What the exercise asks —
If a line in the entries contains the word "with", list it.

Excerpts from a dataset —
┌──

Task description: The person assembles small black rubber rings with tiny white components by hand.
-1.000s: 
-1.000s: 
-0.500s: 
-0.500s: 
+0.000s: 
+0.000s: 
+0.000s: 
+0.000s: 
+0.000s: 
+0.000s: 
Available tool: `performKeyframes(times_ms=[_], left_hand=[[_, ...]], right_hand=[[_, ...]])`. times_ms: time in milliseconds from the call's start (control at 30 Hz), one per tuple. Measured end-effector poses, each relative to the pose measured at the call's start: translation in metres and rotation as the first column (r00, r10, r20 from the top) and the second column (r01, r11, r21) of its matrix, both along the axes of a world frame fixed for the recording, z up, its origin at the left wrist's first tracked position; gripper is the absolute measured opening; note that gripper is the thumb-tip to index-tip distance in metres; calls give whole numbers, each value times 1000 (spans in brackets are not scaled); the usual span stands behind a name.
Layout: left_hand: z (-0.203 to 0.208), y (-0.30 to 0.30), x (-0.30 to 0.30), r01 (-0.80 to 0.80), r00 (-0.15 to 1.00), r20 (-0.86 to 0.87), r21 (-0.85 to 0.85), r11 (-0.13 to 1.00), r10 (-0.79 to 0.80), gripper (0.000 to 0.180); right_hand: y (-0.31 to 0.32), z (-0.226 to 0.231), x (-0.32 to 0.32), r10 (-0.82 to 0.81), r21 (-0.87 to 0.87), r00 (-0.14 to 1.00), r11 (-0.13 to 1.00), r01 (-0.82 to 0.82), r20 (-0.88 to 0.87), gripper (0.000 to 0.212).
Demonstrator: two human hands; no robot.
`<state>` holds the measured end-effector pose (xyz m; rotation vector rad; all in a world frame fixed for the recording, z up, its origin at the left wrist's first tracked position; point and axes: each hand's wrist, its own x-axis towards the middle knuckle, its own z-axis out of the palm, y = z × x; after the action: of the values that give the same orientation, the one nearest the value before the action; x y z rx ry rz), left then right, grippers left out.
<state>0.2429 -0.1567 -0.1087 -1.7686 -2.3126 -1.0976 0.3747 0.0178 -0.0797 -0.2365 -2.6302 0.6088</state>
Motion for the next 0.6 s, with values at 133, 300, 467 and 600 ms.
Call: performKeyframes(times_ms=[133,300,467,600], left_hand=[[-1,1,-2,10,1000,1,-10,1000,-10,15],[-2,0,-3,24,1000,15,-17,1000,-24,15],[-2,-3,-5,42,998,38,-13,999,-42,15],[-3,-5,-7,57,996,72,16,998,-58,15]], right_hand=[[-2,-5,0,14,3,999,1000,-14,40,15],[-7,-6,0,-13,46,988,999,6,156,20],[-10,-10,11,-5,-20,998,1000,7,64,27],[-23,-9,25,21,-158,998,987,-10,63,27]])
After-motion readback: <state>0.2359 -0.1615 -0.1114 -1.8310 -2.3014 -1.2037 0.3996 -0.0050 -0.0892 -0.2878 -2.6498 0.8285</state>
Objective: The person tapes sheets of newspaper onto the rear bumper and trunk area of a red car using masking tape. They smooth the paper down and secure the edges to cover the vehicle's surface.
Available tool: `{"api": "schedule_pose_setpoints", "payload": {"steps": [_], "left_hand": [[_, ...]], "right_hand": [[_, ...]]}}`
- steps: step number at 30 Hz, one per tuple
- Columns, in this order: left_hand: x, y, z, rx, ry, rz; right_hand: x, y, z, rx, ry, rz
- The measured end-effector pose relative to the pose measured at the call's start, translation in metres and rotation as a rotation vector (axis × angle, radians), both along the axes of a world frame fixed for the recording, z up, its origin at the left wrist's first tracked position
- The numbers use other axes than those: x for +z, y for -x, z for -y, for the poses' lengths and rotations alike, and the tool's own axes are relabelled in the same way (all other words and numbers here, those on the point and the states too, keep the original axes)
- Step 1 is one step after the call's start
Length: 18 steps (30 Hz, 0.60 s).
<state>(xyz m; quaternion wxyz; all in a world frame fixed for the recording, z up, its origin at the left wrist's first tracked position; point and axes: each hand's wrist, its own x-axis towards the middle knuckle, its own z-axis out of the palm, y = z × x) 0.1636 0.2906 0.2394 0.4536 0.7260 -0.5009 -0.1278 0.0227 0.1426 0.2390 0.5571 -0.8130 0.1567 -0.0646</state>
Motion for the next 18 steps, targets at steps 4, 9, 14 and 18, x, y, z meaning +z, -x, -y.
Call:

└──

Result —
Task description: The person assembles small black rubber rings with tiny white components by hand.
Motion for the next 0.6 s, with values at 133, 300, 467 and 600 ms.

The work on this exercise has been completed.